(PROBLEM REQUIREMENTS)
What is the number of lines in the data below that hold the word "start"? Give nothing beyond that number.

┌────────

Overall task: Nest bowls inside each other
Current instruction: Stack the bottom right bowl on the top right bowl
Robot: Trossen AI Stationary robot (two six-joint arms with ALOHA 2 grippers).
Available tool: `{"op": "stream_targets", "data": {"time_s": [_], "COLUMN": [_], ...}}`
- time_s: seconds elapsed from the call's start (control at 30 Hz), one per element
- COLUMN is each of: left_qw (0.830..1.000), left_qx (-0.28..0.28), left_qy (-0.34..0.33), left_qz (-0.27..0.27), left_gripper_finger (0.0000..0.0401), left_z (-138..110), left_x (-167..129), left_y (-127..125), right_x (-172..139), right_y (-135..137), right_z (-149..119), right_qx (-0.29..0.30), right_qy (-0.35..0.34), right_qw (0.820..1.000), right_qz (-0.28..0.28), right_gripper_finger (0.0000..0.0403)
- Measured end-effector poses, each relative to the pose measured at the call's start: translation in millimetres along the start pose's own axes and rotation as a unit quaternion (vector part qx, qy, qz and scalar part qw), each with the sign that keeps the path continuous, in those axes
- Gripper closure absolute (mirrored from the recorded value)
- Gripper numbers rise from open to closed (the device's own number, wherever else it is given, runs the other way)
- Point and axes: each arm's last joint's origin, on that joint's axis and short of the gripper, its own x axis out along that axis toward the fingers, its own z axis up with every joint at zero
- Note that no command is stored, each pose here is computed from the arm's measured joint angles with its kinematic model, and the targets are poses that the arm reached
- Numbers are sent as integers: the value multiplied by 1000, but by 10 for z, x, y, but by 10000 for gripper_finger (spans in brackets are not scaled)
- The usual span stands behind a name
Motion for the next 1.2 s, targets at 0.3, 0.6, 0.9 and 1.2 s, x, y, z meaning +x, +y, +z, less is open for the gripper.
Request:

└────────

(SOLUTION TO THE EXERCISE)
2